**TASK DESCRIPTION**.
Your task is to copy every line below that contains the word "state".

**EXERCISE DATA**.
..........
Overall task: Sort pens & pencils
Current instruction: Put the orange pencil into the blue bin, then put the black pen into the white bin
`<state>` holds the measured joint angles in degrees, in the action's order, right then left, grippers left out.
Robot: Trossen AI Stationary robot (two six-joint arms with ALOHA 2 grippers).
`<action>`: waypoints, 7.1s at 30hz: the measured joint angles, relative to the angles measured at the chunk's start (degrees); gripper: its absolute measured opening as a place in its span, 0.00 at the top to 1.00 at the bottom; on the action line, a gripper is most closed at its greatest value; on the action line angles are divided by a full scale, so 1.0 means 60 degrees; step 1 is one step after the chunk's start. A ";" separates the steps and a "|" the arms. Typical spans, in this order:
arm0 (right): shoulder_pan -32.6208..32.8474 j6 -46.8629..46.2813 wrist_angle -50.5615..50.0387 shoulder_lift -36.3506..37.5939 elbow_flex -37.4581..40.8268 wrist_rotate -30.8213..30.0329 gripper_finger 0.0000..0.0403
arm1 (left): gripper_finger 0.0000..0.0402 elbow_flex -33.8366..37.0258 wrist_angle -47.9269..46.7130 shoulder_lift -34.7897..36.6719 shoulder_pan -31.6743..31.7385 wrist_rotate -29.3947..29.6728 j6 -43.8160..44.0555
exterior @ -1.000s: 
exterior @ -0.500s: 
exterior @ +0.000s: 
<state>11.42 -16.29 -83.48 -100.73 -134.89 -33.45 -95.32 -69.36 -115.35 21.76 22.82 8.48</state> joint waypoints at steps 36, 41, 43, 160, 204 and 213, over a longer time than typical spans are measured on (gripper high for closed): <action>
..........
**EXPECTED ANSWER**.
`<state>` holds the measured joint angles in degrees, in the action's order, right then left, grippers left out.
<state>11.42 -16.29 -83.48 -100.73 -134.89 -33.45 -95.32 -69.36 -115.35 21.76 22.82 8.48</state> joint waypoints at steps 36, 41, 43, 160, 204 and 213, over a longer time than typical spans are measured on (gripper high for closed): <action>

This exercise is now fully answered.